Astrid nodded and cut the pad of her finger with the same knife that Muti had used. Then, to the best of her ability, she mirrored the sigils that Muti had painted. Before long, a bloodstained pattern remained on the leather, and Muti pulled a thin sheet of parchment from under her bed, which she laid on the still-drying blood. It left a mirror image of the pattern on the parchment, and she laid that to the side as well. Then, with a wide grin as she gestured with her hands, Muti asked Astrid to dress her.
She didn't complain as she complied, and the cuirass was easy enough to put on. The leggings… were a little awkward, and neither Muti nor Astrid had any desire to do that again. Even so, Astrid could feel the subtle shift in the way that Muti held herself after finishing the little ritual. There was something in her that loosened, her eyes lost some of the tightness at the corner that Astrid only now realized wasn't permanent. A realization filled her mind, and Astrid thought for a moment.
She'd mourned the lost opportunity to delve with her friends from childhood, regardless of if two of them had, in retrospect, been pretty terrible friends.
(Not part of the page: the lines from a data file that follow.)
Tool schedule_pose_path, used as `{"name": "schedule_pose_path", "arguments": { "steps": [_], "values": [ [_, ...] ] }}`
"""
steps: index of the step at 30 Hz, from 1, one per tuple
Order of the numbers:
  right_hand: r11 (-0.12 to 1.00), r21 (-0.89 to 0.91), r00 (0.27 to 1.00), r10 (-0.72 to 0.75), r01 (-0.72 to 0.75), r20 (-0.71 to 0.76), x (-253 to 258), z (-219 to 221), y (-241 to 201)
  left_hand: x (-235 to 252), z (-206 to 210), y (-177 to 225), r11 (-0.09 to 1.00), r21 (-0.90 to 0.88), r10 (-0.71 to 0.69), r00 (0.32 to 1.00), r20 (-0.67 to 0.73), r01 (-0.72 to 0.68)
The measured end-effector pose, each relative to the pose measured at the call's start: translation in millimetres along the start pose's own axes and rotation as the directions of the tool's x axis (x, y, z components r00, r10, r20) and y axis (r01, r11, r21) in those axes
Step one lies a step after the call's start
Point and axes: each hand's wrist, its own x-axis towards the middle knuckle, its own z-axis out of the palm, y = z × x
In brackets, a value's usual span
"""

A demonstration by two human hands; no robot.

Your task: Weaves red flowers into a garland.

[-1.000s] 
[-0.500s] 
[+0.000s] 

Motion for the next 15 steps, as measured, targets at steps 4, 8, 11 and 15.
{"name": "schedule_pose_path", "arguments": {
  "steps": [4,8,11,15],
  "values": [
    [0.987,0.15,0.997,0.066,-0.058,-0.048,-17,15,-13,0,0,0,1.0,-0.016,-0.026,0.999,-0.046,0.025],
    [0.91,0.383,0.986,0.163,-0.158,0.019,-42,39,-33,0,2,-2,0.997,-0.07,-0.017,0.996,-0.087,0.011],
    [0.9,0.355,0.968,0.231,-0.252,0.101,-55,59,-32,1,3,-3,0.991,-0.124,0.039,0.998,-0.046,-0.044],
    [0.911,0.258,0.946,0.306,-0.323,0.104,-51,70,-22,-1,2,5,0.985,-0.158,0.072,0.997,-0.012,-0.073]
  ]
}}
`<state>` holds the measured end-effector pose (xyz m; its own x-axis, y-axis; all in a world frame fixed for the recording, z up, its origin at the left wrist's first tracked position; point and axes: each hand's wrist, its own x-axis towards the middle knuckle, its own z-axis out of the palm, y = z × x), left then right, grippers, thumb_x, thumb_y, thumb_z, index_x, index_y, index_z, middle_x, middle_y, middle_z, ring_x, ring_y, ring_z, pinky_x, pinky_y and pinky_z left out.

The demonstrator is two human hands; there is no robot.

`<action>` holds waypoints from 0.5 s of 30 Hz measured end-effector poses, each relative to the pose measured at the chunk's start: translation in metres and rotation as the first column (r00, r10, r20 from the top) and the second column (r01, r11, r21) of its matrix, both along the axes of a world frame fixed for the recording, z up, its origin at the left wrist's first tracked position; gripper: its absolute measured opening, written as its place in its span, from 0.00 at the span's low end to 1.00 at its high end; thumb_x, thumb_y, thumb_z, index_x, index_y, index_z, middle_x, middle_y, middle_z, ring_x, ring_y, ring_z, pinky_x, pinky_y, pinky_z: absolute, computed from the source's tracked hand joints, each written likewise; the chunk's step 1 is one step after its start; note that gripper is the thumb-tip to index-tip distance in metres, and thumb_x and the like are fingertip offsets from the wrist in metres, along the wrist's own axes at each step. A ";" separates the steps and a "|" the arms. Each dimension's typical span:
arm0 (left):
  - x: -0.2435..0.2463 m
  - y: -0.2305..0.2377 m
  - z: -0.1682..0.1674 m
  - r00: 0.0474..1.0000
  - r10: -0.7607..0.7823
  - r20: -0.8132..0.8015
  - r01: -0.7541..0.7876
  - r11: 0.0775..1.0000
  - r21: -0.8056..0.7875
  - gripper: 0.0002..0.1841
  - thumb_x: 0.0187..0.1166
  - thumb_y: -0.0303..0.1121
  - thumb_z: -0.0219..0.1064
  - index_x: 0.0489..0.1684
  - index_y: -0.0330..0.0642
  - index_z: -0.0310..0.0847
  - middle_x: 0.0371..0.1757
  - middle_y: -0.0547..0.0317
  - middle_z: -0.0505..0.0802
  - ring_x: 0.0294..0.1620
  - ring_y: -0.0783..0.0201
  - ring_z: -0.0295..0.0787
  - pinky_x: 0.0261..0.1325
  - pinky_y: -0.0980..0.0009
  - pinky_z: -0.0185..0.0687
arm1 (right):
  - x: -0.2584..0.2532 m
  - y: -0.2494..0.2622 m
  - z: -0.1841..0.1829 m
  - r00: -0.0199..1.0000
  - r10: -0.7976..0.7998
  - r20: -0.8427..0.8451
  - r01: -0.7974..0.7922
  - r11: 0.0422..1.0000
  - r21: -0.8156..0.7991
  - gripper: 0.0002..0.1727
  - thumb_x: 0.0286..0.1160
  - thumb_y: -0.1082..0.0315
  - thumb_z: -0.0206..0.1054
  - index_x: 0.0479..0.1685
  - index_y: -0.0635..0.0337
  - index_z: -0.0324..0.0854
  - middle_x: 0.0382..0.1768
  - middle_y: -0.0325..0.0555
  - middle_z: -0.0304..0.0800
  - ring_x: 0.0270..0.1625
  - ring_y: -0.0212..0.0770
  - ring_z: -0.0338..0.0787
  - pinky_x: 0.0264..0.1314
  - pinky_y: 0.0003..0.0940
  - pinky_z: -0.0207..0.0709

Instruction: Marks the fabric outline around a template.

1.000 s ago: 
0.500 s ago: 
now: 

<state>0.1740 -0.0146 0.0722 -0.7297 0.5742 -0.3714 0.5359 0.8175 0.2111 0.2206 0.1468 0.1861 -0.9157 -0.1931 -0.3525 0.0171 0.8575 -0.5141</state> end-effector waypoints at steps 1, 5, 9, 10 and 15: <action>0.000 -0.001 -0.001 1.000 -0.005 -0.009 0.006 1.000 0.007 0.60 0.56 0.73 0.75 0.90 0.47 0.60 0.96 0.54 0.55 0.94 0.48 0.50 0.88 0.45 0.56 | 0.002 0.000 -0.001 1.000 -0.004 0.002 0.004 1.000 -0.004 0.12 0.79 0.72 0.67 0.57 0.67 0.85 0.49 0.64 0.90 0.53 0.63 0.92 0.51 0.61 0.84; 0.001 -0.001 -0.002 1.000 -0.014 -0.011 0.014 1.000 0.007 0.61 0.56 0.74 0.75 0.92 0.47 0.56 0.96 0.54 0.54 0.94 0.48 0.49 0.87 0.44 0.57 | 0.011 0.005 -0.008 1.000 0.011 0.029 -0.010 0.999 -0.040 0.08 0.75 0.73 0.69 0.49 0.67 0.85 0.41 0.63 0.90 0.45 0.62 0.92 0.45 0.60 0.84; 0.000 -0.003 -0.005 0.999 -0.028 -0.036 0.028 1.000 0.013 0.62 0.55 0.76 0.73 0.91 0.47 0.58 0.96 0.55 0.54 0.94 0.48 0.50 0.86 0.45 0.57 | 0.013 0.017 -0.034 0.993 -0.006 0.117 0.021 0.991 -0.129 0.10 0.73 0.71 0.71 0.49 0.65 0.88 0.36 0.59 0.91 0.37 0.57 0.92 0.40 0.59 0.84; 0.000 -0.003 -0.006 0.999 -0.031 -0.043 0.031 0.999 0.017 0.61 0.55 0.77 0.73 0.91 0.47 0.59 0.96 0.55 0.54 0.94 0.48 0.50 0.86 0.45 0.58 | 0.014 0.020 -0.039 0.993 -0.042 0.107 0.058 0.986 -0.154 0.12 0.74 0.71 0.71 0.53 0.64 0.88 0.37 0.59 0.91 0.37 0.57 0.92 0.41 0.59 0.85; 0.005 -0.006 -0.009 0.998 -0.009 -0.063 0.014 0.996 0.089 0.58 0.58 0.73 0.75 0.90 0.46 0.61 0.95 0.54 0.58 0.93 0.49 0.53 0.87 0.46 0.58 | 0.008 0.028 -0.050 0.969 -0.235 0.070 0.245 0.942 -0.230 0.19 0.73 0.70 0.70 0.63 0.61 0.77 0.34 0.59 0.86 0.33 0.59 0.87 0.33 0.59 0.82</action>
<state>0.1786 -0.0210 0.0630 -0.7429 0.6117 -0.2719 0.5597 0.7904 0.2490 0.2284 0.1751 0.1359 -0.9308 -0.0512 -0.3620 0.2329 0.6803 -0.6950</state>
Muti, though, had lost her people, her society, her culture, and any friends she might have had. What about family? Was that something that she cared about?
"Why do you do this?"
Muti's voice pulled Astrid from her musing. When her eyes met the Barbarian's, there was gratitude and something else in her face. Muti continued addressing her.
"Why have you done this?"
"What do you mean?" Astrid asked.
"You do not like me. You hate my people. Every time someone calls you 'Barbarian,' you wish to harm them. You wanted to hurt the man who struggled to understand you were human and I am Barbarian. Why are you now welcoming me? Why do you accept binding yourself to me?"
Though she opened her mouth to deny the statement, Astrid didn't lie. Instead, she thought about her own mind, her own thoughts. Why had she thrown herself so thoroughly into befriending this outcast Barbarian? She couldn't just say that it was because she was delving with her. That wasn't why she was practicing every day with her. She wouldn't have grappled and fought and learned and taught someone that she loathed as much as she generally did the Barbarians as a people. So what was the reason under all the excuses?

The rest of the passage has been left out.